[What is being asked]:
Look through the material below and copy exactly the lines from the line with "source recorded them" to the line with "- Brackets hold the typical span", those two lines included.

━━━━━━━━━━━━━━━━━━━━

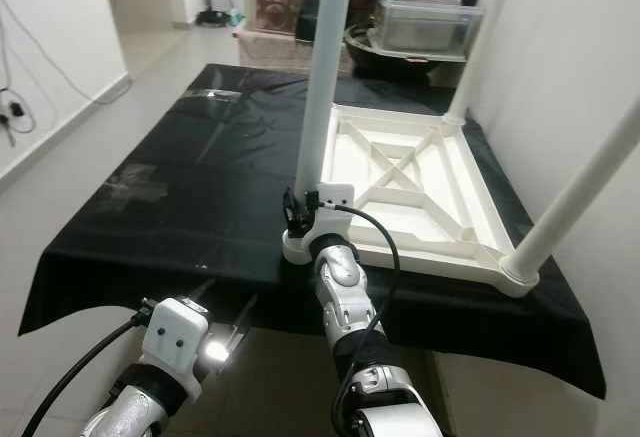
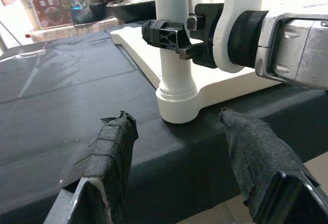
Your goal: Building children table
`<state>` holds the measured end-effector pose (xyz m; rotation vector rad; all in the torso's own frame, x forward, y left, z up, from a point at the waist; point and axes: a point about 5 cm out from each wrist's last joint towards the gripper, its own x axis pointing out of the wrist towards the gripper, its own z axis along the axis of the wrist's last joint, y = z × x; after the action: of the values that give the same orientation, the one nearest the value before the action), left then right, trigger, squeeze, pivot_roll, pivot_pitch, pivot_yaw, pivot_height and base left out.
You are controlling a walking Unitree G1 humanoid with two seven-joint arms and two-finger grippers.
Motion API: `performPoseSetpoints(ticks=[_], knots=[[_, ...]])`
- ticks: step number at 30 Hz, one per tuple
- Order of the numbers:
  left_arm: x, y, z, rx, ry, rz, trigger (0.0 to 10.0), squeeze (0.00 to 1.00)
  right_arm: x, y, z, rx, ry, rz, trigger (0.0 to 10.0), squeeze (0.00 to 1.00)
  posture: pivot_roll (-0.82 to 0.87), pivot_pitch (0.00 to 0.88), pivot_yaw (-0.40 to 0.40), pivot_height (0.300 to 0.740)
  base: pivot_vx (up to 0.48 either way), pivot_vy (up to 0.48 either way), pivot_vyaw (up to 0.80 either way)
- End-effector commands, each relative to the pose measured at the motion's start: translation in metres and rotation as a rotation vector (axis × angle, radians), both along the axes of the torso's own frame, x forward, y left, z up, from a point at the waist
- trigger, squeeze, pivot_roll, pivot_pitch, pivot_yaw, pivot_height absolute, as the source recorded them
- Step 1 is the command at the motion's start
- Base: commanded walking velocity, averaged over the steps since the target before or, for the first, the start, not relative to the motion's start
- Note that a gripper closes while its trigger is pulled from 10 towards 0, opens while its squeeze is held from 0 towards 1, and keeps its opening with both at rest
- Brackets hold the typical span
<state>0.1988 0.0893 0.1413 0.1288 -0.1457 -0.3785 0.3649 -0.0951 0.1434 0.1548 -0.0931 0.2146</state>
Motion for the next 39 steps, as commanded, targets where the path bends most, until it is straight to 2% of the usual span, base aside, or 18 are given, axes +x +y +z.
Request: performPoseSetpoints(ticks=[1,8,10,11,12,13,14,16,19,23,26,27,31,32,33,36,38,39], knots=[[0.000,0.000,-0.004,-0.005,0.019,0.003,10.0,0.00,0.002,0.006,0.003,0.019,0.002,0.072,10.0,0.00,0.13,0.000,-0.081,0.740,0.000,0.000,0.00],[0.001,0.000,-0.003,-0.006,0.018,0.006,10.0,0.00,0.005,0.011,0.008,0.020,0.000,0.139,10.0,0.00,0.13,0.000,-0.083,0.740,0.000,0.000,0.00],[0.000,0.000,-0.003,-0.007,0.019,0.005,10.0,0.00,0.010,0.020,0.014,0.019,0.014,0.323,10.0,0.00,0.13,0.000,-0.083,0.740,0.000,0.000,0.00],[0.000,0.000,-0.003,-0.007,0.019,0.005,10.0,0.00,0.010,0.020,0.014,0.019,0.014,0.323,10.0,0.00,0.13,0.000,-0.083,0.740,0.000,0.000,0.00],[0.000,-0.001,-0.004,-0.007,0.019,0.005,10.0,0.00,0.011,0.021,0.015,0.018,0.014,0.355,4.0,0.00,0.13,0.000,-0.083,0.740,0.000,0.000,0.00],[0.000,-0.001,-0.003,-0.007,0.019,0.005,10.0,0.00,0.010,0.023,0.016,0.035,0.022,0.419,0.0,0.00,0.13,0.000,-0.084,0.740,0.000,0.000,0.00],[0.000,-0.001,-0.003,-0.007,0.019,0.005,10.0,0.00,0.010,0.023,0.016,0.035,0.022,0.419,0.0,0.00,0.13,0.000,-0.084,0.740,0.000,0.000,0.00],[-0.001,-0.001,-0.004,-0.007,0.019,0.006,10.0,0.00,0.009,0.026,0.022,0.034,0.025,0.601,0.0,0.00,0.14,0.000,-0.086,0.740,0.000,0.000,0.00],[-0.001,-0.001,-0.004,-0.008,0.020,0.007,10.0,0.00,0.009,0.027,0.028,0.044,0.022,0.728,0.0,0.00,0.14,0.000,-0.090,0.740,0.000,0.000,0.00],[-0.002,-0.001,-0.004,-0.008,0.020,0.007,10.0,0.00,0.010,0.030,0.034,0.043,0.028,0.812,0.0,0.00,0.14,0.000,-0.091,0.740,0.000,0.000,0.00],[-0.002,-0.001,-0.004,-0.007,0.020,0.008,10.0,0.00,0.013,0.032,0.035,0.011,0.038,0.778,0.0,0.00,0.14,0.000,-0.094,0.740,0.000,0.000,0.00],[-0.002,-0.001,-0.004,-0.007,0.020,0.008,10.0,0.00,0.015,0.034,0.036,-0.012,0.044,0.749,0.0,0.00,0.14,0.000,-0.094,0.740,0.000,0.000,0.00],[-0.003,-0.001,-0.004,-0.006,0.020,0.010,10.0,0.00,0.028,0.015,0.011,-0.175,0.182,0.245,0.0,0.00,0.14,0.000,-0.094,0.740,0.000,0.000,0.00],[-0.003,-0.001,-0.004,-0.006,0.020,0.009,10.0,0.00,0.030,0.003,0.008,-0.177,0.208,0.091,0.0,0.00,0.14,0.000,-0.093,0.740,0.000,0.000,0.00],[-0.003,-0.001,-0.004,-0.006,0.020,0.009,10.0,0.00,0.030,0.003,0.008,-0.177,0.208,0.091,0.0,0.00,0.14,0.000,-0.093,0.740,0.000,0.000,0.00],[-0.003,-0.001,-0.004,-0.005,0.021,0.008,10.0,0.00,0.030,-0.029,0.002,-0.129,0.246,-0.253,0.0,0.00,0.14,0.000,-0.093,0.740,0.000,0.000,0.00],[-0.003,-0.001,-0.004,-0.006,0.021,0.008,10.0,0.00,0.029,-0.033,0.001,-0.117,0.252,-0.293,0.0,0.00,0.14,0.000,-0.093,0.740,0.000,0.000,0.00],[-0.002,-0.001,-0.005,-0.005,0.022,0.006,10.0,0.00,0.024,-0.041,-0.002,-0.083,0.257,-0.421,0.0,0.00,0.13,0.000,-0.087,0.740,0.000,0.000,0.00]])
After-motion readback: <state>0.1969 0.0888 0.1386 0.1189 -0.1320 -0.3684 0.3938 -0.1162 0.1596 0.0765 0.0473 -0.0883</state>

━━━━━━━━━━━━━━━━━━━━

[Solved exercise]:
- trigger, squeeze, pivot_roll, pivot_pitch, pivot_yaw, pivot_height absolute, as the source recorded them
- Step 1 is the command at the motion's start
- Base: commanded walking velocity, averaged over the steps since the target before or, for the first, the start, not relative to the motion's start
- Note that a gripper closes while its trigger is pulled from 10 towards 0, opens while its squeeze is held from 0 towards 1, and keeps its opening with both at rest
- Brackets hold the typical span

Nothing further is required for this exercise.